Implement policies for your team—this includes employee policies or handbooks regarding employees use of social media. Train employees about the importance of HIPAA and social media.

4. Privacy settings

If you are going to participate in social media on a personal level, you need to commit to keep up with changes in order to maintain as much privacy as possible. Social media tools are very dynamic and it’s up to you to be informed.

5. Professionalism

We leave a permanent footprint with our social media. Even if you delete posts, screenshots happen. A JAMA 2011 study of Physician’s Professionalism on Twitter revealed numerous unprofessional tweets including potential patient privacy violations, profanity, and sexually explicit posts. The public, and your future, is watching so think twice before you post. There were several other important questions raised during our discussion—stay tuned for updates as I learn of them. It seems the law, associations, and leadership in general will need to keep informed of the way our profession uses social media, how it impacts our patients, and what we need to do to comply with regulations. At the same time, let’s not forget social media’s powerful ability to improve communication and enhance relationships with patients, colleagues and business partners.

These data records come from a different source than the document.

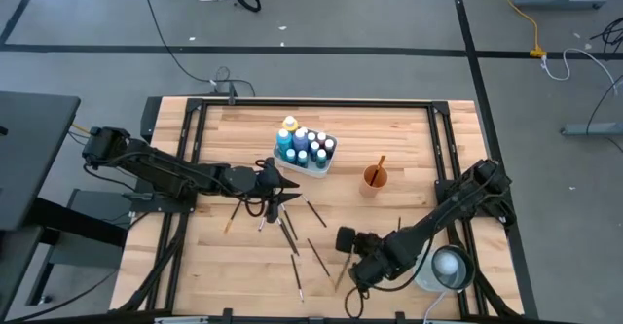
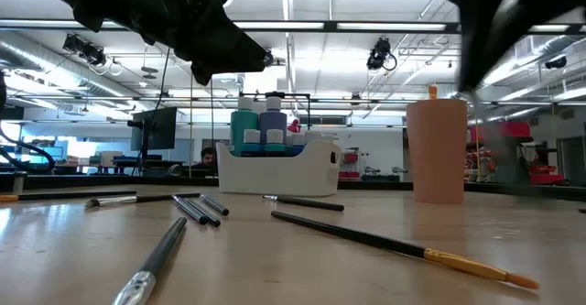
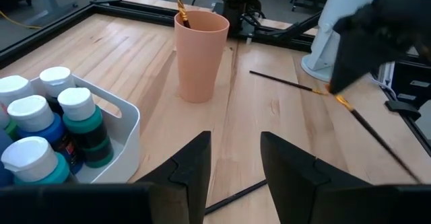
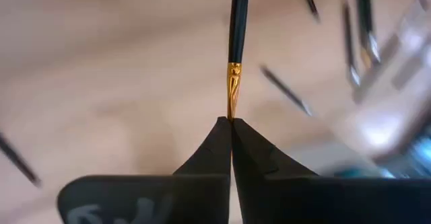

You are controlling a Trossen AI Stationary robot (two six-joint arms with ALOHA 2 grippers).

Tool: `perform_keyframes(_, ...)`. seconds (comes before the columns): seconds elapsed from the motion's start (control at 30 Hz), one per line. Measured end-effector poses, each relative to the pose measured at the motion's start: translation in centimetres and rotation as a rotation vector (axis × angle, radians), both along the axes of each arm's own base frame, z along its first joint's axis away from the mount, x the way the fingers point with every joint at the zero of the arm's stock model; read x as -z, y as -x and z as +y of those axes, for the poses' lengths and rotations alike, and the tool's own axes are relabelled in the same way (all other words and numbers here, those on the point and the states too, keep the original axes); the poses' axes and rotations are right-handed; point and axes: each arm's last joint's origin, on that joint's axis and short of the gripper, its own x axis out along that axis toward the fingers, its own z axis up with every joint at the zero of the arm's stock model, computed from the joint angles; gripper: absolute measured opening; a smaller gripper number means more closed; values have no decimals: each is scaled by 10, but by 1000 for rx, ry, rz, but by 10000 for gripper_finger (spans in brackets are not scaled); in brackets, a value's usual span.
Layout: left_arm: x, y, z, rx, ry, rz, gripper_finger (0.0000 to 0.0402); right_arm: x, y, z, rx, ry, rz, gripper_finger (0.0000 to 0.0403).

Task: Pick & Place Paint Supplies
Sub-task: Put the gold paintbrush into the cup

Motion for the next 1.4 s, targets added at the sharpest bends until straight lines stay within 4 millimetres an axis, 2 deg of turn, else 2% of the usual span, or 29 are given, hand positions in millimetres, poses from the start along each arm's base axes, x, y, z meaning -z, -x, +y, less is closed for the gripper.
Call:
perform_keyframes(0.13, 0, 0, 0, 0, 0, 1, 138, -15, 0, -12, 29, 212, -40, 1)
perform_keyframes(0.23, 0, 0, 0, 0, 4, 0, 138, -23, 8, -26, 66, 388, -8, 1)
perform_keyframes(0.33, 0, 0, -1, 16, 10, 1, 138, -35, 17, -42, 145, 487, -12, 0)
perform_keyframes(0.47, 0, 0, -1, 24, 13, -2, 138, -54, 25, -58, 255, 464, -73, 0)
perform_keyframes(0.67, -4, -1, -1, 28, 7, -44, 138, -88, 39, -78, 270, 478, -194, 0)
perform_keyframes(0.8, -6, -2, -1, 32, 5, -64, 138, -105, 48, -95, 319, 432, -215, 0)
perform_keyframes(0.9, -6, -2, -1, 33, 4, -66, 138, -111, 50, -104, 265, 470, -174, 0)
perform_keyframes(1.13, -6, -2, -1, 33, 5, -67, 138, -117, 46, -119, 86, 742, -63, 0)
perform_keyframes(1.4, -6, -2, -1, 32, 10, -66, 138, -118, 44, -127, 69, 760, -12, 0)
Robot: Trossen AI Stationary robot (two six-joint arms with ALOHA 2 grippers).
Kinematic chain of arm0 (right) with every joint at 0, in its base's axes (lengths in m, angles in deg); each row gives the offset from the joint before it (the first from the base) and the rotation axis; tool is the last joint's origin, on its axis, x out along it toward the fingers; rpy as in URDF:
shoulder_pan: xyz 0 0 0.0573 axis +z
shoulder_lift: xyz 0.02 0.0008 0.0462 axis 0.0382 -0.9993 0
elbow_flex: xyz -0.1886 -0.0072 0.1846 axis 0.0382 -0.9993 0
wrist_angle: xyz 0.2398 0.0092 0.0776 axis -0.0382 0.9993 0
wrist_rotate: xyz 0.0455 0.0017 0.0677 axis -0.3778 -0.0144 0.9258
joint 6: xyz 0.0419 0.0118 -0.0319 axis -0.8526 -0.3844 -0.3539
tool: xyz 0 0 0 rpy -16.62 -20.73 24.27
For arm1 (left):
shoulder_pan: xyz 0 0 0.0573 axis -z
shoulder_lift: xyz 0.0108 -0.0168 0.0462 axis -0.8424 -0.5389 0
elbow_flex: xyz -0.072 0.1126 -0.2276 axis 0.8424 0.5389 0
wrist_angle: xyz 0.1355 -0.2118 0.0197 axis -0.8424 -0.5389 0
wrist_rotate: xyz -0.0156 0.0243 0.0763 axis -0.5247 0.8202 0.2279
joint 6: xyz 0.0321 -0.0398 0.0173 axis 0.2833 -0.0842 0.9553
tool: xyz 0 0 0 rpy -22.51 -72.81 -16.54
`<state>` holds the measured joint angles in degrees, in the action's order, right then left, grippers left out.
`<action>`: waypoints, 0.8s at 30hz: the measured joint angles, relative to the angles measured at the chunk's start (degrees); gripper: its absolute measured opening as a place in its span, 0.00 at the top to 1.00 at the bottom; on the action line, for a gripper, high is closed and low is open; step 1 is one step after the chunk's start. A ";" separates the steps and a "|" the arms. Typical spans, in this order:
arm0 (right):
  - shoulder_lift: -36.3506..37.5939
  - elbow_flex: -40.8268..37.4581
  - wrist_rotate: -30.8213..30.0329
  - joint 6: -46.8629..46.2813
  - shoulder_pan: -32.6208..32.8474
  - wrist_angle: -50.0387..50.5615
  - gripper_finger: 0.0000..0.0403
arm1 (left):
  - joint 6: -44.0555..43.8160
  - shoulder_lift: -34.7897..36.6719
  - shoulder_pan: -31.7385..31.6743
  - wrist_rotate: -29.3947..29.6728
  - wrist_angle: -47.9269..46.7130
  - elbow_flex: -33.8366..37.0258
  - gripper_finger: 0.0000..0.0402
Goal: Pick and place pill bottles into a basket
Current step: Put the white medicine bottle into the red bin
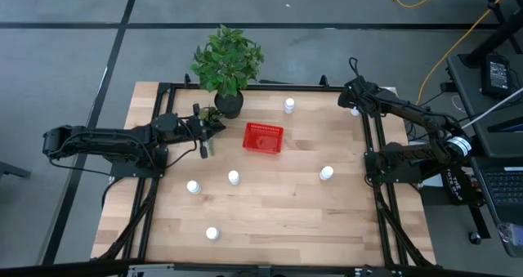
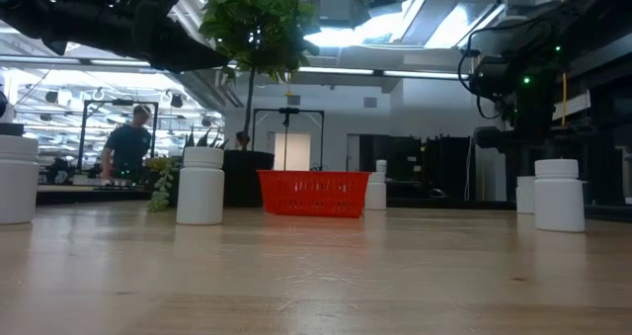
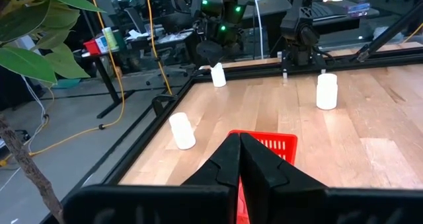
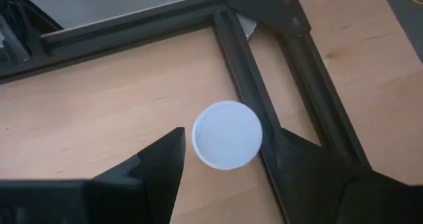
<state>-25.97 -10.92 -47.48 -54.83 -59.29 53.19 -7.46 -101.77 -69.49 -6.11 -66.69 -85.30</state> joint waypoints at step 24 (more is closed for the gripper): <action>-0.11 -2.38 -0.09 -1.04 -0.04 -4.15 0.42 | -0.92 -0.02 -0.01 -0.13 0.00 0.00 0.99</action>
<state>-26.08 -13.30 -47.57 -55.87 -59.33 49.03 -8.38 -101.79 -69.50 -6.24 -66.69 -85.30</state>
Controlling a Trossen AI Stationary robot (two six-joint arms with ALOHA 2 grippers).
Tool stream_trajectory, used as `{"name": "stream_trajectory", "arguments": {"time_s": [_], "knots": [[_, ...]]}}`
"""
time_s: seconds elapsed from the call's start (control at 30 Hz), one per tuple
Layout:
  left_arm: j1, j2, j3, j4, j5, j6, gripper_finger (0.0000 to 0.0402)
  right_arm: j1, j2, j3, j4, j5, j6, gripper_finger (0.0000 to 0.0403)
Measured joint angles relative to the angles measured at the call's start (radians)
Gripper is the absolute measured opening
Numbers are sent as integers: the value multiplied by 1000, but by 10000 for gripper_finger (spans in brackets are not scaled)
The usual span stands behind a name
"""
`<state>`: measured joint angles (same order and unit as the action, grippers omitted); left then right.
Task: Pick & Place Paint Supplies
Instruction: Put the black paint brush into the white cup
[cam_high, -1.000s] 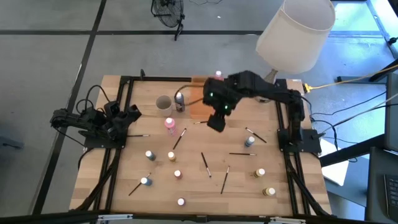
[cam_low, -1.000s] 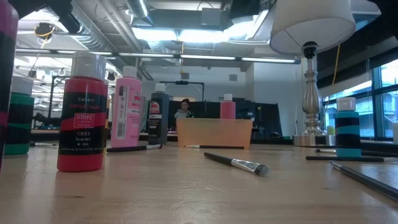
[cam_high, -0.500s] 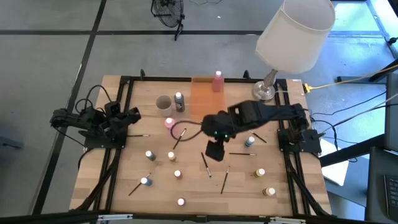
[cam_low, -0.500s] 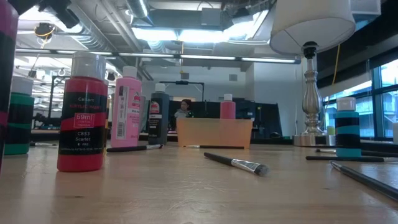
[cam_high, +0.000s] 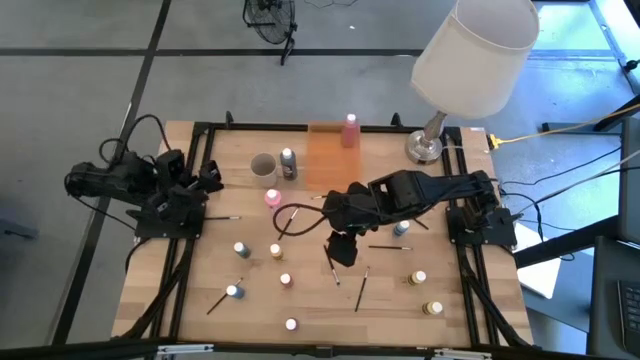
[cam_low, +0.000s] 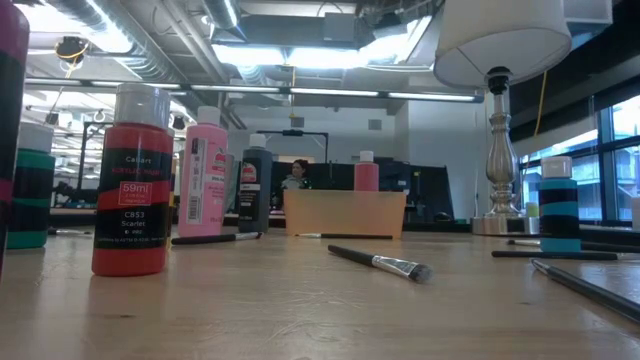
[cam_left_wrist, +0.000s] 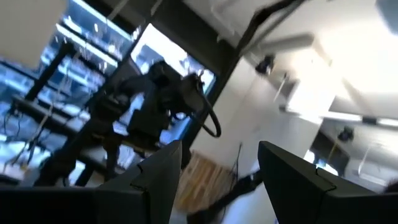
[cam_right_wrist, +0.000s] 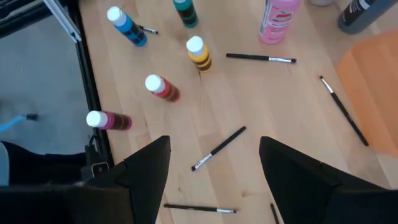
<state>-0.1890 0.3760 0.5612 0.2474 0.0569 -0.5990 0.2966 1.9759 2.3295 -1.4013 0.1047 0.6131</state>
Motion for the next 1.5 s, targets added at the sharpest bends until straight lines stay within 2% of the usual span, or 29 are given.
{"name": "stream_trajectory", "arguments": {"time_s": [0.2,0.43,0.57,0.77,0.97,1.1,1.2,1.3,1.4,1.5], "knots": [[0,120,103,-41,79,19,210,11,0,0,-13,-2,-32,251],[0,185,146,-42,84,36,210,49,0,0,-115,-15,-123,251],[-1,210,146,-42,44,36,210,93,0,0,-174,-12,-111,251],[-39,257,146,-34,-54,21,210,164,-1,-7,-170,-33,22,251],[-117,310,147,124,-75,30,210,222,-1,-8,-170,-73,34,251],[-149,325,147,147,-75,64,210,271,-1,-8,-170,-83,19,251],[-159,325,147,147,-117,66,210,300,-1,-8,-170,-68,68,252],[-164,322,147,146,-174,64,210,326,-1,-8,-170,10,159,252],[-164,316,147,147,-216,63,210,340,-1,-8,-170,79,316,252],[-164,308,147,147,-211,63,210,342,8,-8,-170,101,471,252]]}}
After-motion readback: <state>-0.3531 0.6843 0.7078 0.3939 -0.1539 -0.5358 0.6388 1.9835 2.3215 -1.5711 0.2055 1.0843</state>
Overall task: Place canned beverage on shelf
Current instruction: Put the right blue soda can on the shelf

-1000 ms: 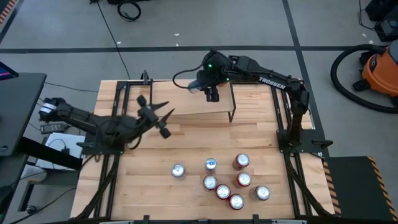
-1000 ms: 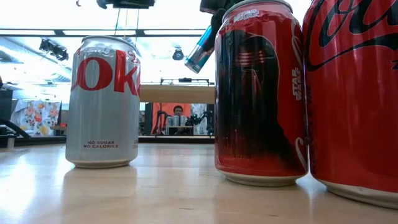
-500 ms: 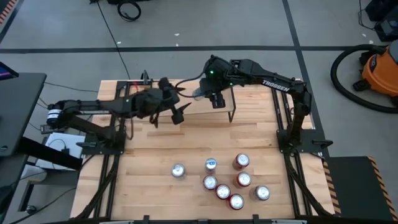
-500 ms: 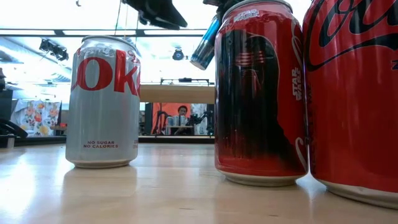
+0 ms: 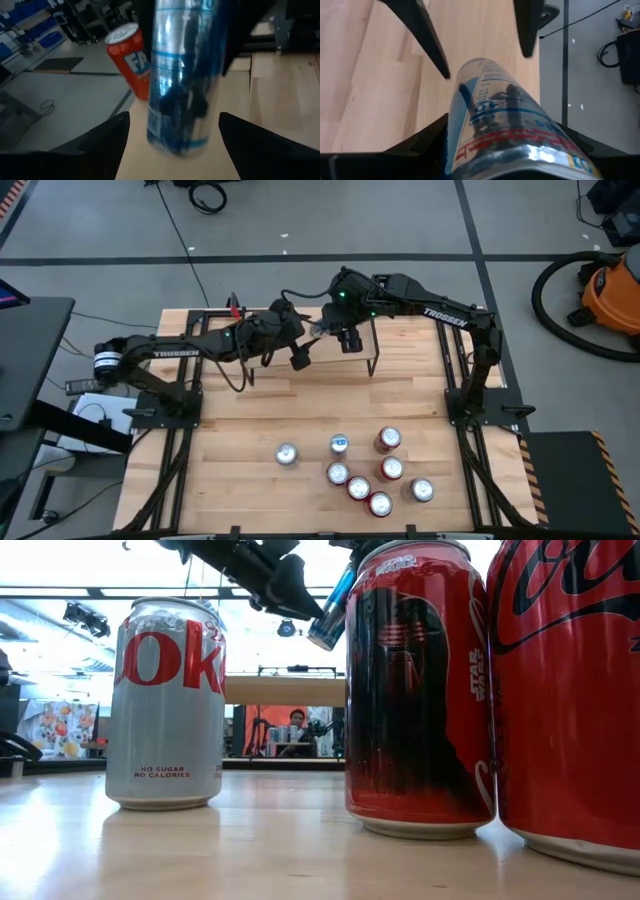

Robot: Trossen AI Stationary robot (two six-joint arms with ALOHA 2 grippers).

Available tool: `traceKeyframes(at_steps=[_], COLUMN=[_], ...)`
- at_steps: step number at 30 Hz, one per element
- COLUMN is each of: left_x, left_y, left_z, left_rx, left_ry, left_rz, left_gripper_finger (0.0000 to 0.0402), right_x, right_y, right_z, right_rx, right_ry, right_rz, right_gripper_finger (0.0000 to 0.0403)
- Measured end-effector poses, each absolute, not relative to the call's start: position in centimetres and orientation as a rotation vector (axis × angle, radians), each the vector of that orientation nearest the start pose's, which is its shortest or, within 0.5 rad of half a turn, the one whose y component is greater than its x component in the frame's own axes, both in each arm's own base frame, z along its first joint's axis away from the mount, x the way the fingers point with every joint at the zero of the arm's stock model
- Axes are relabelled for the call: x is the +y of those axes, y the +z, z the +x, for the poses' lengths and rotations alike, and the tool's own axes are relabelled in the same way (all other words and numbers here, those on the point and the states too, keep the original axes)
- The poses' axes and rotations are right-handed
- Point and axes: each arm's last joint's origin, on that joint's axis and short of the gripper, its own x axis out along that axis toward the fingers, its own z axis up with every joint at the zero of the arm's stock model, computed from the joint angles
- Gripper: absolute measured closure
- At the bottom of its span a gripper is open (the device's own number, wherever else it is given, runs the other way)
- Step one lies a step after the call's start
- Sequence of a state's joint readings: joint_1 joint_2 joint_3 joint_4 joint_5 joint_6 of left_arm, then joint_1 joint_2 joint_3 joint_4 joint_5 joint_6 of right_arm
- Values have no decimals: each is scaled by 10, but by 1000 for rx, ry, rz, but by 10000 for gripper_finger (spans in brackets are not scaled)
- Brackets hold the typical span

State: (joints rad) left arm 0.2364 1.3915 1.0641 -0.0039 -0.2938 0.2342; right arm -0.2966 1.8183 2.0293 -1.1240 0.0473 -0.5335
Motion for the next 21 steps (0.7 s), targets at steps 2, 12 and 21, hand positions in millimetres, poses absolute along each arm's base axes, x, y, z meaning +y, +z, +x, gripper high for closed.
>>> traceKeyframes(at_steps=[2,12,21], left_x=[84,86,88], left_y=[309,302,300], left_z=[307,320,324], left_rx=[387,342,328], left_ry=[484,482,486], left_rz=[248,283,279], left_gripper_finger=[83,83,88], right_x=[-109,-109,-110], right_y=[393,393,391], right_z=[354,356,358], right_rx=[963,951,944], right_ry=[-59,-55,-57], right_rz=[-370,-354,-322], right_gripper_finger=[146,146,146])
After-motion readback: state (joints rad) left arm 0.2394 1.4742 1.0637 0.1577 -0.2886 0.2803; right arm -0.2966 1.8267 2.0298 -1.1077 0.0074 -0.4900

7 comments on “Social Media Legal Considerations for Dentistry

  1. Hi Rita! I love this article and feel it is very important for all of us to be mindful of each of these steps as we venture out across the various social media channels. The only item that I take some exception with is #2. Overall I completely agree with “Don’t wrestle with a pig in the mud. You’ll get dirty and the pig likes it.” That said, I believe that with mindfulness, responding professionally to a negative comment can, in fact, make any “audience” aware of your elegance in handling a difficult situation and that, in fact, you are the engaged and concerned customer service business that you are striving to be. When negative reviews are left hanging with no intelligent and well thought out (not getting dirty) response, the audience may move on. If, however, they see a mature and professional response, this may compel them to pursue looking further into this intriguing business. To paraphrase one of my Dad’s favorite expressions….always be the one that comes out smelling like a rose.
    Thanks for a great article Rita!
    Claudia

  2. Hi Claudia! Thank you for sharing your thoughts. I apologize for the slow response – I was away on vacation the past week.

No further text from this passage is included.